Strange numpy divide behaviour for scalars-CodePudding

I have been trying to upgrade a library which has a bunch of geometric operations for scalars so they will work with numpy arrays as well. While doing this I noticed some strange behaviour with numpy divide.

In original code checks a normalised difference between to variables if neither variable is zero, swapping across to numpy this ended up looking something like:

import numpy as np

a = np.array([0, 1, 2, 3, 4])
b = np.array([1, 2, 3, 0, 4])

o = np.zeros(len(a))
o = np.divide(np.subtract(a, b), b, out=o, where=np.logical_and(a != 0, b != 0))
print(f'First implementation: {o}')

where I passed in a output buffer initialised to zero for instances which could not be calculated; this returns:

First implementation: [ 0.         -0.5        -0.33333333  0.          0.        ]

I had to slightly modify this for scalars as out required an array, but it seemed fine.

a = 0
b = 4
o = None if np.isscalar(a) else np.zeros(len(a))
o = np.divide(np.subtract(a, b), b, out=o, where=np.logical_and(b != 0, a != 0))
print(f'Modified out for scalar: {o}')

returns

Modified out for scalar: 0.0.

Then ran this through some test functions and found a lot of them failed. Digging into this, I found that the first time I call the divide with a scalar with where set to False the function returns zero, but if I called it again, the second time it returns something unpredictable.

a = 0
b = 4
print(f'First divide: {np.divide(b, a, where=False)}')
print(f'Second divide: {np.divide(b, a, where=False)}')

returns

First divide: 0.0
Second divide: 4.0

Looking at the documentation, it says "locations within it where the condition is False will remain uninitialized", so I guess numpy as some internal buffer which is initially set to zero then subsequently it ends up carrying over an earlier intermediate value.

I am struggling to see how I can use divide with or without a where clause; if I use where I get an unpredictable output and if I don't I can't protect against divide by zero. Am I missing something or do I just need to have a different code path in these cases? I realise I'm half way to a different code path already with the out variable.

I would be grateful for any advice.

CodePudding user response：

It looks like a bug to me. But I think you'd want to short-circuit the calls to ufuncs in the case of scalars for performance reasons anyway, so its a question of trying to keep it from being too messy. Since either a or b could be scalars, you need to check them both.
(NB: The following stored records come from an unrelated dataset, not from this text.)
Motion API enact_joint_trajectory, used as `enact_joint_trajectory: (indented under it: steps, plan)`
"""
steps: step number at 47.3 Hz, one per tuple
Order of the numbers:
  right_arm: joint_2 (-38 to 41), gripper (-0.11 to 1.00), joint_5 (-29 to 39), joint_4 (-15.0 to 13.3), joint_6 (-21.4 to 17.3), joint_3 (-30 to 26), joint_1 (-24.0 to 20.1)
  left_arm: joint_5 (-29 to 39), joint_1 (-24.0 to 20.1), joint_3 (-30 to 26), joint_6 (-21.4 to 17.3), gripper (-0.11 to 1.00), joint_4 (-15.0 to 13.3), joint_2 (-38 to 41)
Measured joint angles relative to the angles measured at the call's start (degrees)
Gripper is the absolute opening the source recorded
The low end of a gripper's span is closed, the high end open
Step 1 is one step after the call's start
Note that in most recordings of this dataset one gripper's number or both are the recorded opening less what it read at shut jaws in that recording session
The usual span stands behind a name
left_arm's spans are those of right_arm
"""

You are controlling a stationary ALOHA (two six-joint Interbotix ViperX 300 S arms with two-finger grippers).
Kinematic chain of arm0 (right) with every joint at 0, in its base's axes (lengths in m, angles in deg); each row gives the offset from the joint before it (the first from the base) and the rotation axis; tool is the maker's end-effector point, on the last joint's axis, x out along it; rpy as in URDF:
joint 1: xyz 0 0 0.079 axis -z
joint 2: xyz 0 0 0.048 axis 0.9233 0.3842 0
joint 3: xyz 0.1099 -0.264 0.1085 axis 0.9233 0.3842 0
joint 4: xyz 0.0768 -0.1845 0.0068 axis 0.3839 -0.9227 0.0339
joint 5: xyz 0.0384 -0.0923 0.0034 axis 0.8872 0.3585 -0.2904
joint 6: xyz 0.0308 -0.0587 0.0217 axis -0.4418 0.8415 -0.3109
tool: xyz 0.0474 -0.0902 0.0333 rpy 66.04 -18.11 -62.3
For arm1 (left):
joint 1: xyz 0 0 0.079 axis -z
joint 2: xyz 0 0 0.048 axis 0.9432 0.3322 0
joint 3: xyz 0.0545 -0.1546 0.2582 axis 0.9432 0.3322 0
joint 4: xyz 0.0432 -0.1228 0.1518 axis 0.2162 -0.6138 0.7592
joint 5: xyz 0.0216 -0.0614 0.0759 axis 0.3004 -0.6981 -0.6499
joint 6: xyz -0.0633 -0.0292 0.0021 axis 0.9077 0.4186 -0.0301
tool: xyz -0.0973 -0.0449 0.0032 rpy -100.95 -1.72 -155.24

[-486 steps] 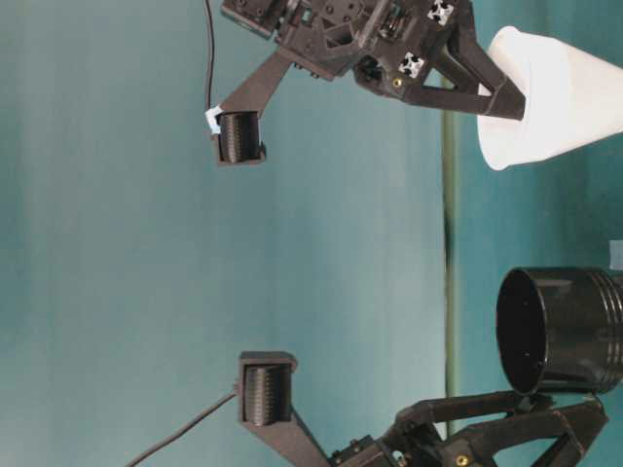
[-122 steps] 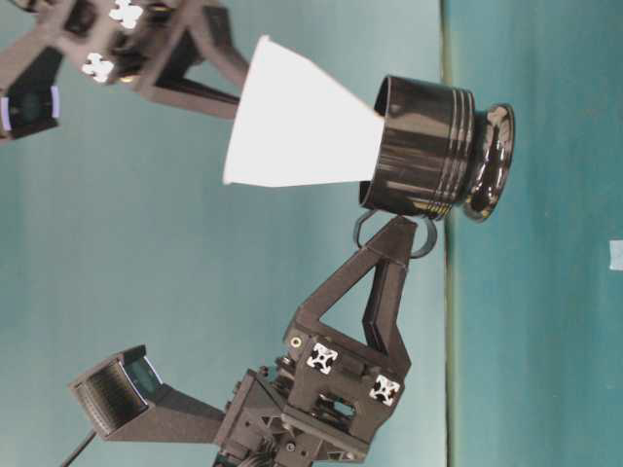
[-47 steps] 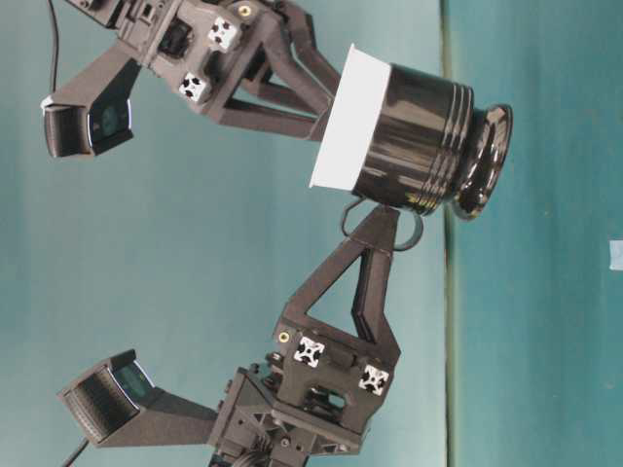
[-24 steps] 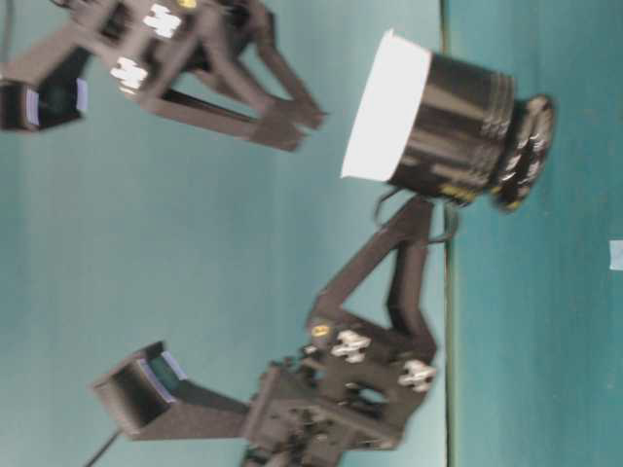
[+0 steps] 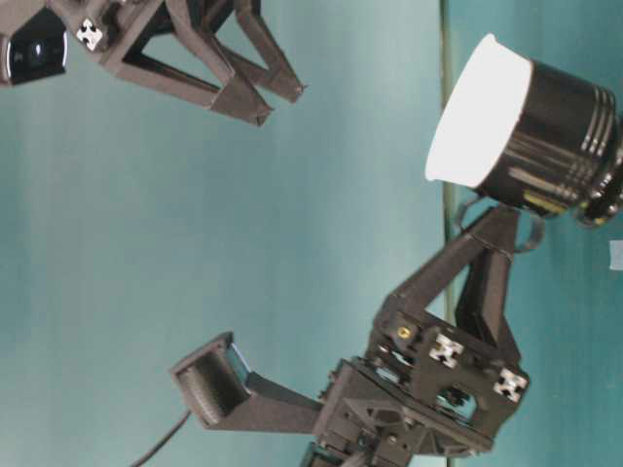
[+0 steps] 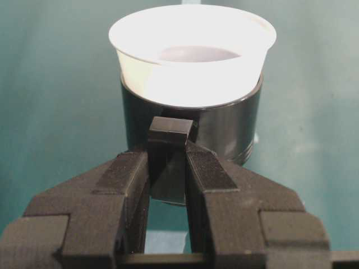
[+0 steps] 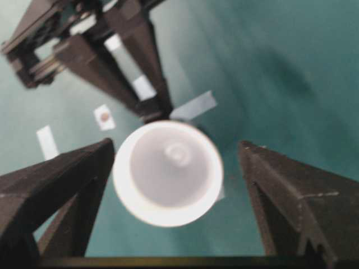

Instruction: Holding the cup holder with the left arm, the right arm places the cup into the cup holder.

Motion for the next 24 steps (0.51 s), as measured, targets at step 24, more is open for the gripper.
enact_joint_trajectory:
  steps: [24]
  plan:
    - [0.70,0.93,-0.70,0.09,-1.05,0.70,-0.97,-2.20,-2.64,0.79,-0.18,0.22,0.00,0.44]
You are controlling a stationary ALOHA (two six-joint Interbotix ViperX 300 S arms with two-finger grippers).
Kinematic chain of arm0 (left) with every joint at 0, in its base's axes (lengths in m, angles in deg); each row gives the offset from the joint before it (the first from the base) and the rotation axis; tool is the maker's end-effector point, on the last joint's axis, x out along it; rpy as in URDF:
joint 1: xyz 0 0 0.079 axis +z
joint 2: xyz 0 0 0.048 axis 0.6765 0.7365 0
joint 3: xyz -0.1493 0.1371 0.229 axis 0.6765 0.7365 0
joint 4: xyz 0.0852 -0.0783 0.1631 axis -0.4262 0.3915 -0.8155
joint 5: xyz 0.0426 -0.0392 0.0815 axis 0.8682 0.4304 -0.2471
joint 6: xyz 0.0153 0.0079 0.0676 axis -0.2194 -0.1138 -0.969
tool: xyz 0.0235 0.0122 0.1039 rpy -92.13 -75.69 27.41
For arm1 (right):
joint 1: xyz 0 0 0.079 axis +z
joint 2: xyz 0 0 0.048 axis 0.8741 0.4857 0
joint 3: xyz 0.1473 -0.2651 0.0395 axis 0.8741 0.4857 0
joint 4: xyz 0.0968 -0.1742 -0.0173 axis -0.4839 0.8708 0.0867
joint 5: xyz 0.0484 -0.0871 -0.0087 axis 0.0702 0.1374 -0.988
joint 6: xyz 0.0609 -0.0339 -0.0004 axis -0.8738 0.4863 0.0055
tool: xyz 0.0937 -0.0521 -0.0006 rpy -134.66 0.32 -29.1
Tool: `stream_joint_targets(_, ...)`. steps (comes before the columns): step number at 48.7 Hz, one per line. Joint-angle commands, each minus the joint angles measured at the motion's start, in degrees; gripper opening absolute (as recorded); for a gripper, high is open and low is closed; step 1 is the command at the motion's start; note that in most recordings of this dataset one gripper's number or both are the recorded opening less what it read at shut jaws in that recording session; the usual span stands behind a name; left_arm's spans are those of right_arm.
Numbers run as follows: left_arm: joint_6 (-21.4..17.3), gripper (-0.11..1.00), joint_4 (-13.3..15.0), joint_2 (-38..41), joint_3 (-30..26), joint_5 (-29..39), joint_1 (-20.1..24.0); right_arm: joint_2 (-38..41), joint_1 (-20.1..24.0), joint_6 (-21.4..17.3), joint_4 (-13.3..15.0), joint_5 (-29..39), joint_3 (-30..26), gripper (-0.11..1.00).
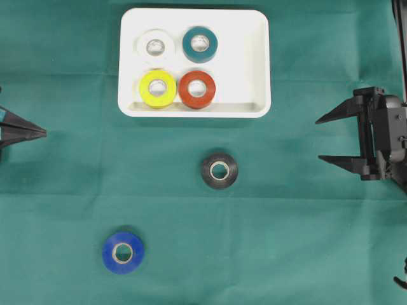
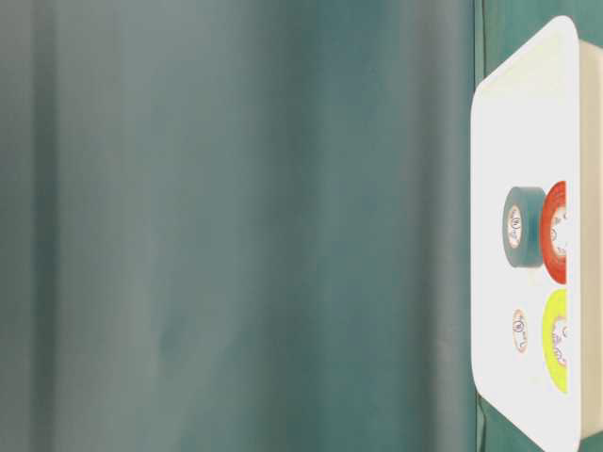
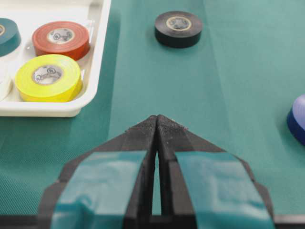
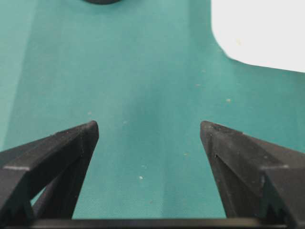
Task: Put the tape into the white case with the right arm.
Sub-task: 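Open the right gripper and withdraw it to the right, then reach the right gripper down onto the black tape and grasp it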
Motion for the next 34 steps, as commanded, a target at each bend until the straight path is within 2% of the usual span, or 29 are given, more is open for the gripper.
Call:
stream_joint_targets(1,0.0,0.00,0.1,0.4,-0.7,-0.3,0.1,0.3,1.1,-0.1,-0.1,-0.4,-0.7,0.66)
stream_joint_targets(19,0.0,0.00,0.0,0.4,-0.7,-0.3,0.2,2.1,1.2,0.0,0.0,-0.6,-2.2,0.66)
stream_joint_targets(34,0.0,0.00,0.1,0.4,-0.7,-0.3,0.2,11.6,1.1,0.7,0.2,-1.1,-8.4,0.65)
Put that check into a function that conditionally returns an output array or None, and you could do

def scalar_test_np_zeros(a, b):
    """Return np.zeros for the length of arguments unless both
    arguments are scalar, then None."""
    if a_is:=np.isscalar(a) and np.isscalar(b):
        return None
    else:
        return np.zeros(len(a) if a_is else len(b))

a = 0
b = 4
if o := scalar_test_np_zeros(a, b) is None:
    o = (a-b)/b if a and b else 0.0
else:
    np.divide(np.subtract(a, b), b, out=o, 
        where=np.logical_and(b != 0, a != 0))
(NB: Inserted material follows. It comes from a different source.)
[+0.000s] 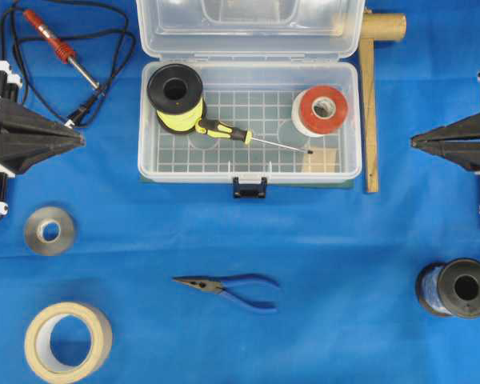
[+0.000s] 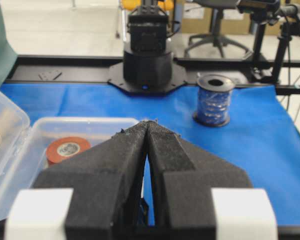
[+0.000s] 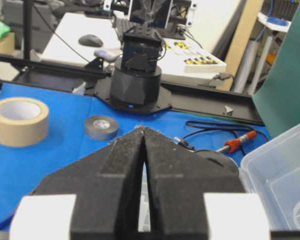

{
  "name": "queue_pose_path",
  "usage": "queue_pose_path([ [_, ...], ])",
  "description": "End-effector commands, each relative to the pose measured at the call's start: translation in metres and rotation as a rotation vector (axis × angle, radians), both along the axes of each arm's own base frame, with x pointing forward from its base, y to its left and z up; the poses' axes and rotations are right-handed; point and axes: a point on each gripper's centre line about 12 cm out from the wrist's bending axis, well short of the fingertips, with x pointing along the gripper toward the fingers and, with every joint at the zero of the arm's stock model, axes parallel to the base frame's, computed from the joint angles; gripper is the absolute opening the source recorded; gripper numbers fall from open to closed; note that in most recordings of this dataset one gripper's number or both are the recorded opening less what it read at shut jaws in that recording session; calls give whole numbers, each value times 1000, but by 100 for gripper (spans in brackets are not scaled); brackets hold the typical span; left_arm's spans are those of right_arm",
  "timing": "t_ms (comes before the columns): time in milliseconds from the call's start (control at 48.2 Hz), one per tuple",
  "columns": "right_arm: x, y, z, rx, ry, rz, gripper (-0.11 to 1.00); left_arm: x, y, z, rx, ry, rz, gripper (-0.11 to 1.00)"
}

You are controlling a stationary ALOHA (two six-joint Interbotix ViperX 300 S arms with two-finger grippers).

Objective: Pick the screwdriver from the toolbox among several items.
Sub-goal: 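Move the right gripper over the yellow-black screwdriver in the toolbox, then lower the right gripper and close it on the screwdriver handle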

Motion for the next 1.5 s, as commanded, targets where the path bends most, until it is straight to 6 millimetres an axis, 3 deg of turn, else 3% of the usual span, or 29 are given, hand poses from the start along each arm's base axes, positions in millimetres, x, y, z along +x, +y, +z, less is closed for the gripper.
queue_pose_path([
  [0, 4, 0, 5, 21, -3, -2, 0, 3, 1, 5, -21, -17, 7, 0],
  [291, 51, -2, 18, 137, 276, -16, 0, 5, 1, 4, -27, -15, 8, 0],
  [561, 116, -22, 25, 277, 462, -101, 1, 5, 1, 4, -30, -22, 7, 0],
  [602, 128, -30, 20, 325, 509, -133, 4, 5, 1, 5, -30, -23, 7, 0],
  [664, 142, -39, 13, 380, 564, -173, 18, 5, 1, 5, -31, -25, 7, 0],
  [831, 180, -61, -3, 439, 707, -250, 65, 5, 1, 6, -31, -35, 8, 0],
  [893, 196, -70, -14, 447, 770, -279, 77, 5, 1, 6, -31, -40, 8, 0],
  [1080, 231, -92, -51, 467, 915, -339, 75, 5, 1, 8, -31, -52, 8, 0],
  [1246, 260, -101, -96, 481, 1017, -361, 75, 5, 1, 9, -31, -63, 8, 0],
  [1474, 275, -106, -143, 495, 1105, -384, 75, 4, 1, 10, -34, -68, 8, 0],
])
The scalar test would be useful in other code with similar problems.

CodePudding user response：

For what it's worth, if I helps anyone I have come to the conclusion I need to wrap np.divide to use it safely in functions which can take arrays and scalars. This is my wrapping function:

import numpy as np

def divide_where(a, b, where, out=None, fill=0):
    """ wraps numpy divide to safely handle where clause for both arrays and scalars
    - a: dividend array or scalar
    - b: divisor array or scalar
    - where: locations where is True a/b will be set
    - out: location where data is written to; if None, an output array will be created using fill value
    - fill: defines fill value. if scalar and where True value will used; if out not set fill value is used creating output array
    """
    if (a_is_scalar := np.isscalar(a)) and np.isscalar(b):
        return fill if not where else a / b
    if out is None:
        out = np.full_like(b if a_is_scalar else a, fill)
    return np.divide(a, b, out=out, where=where)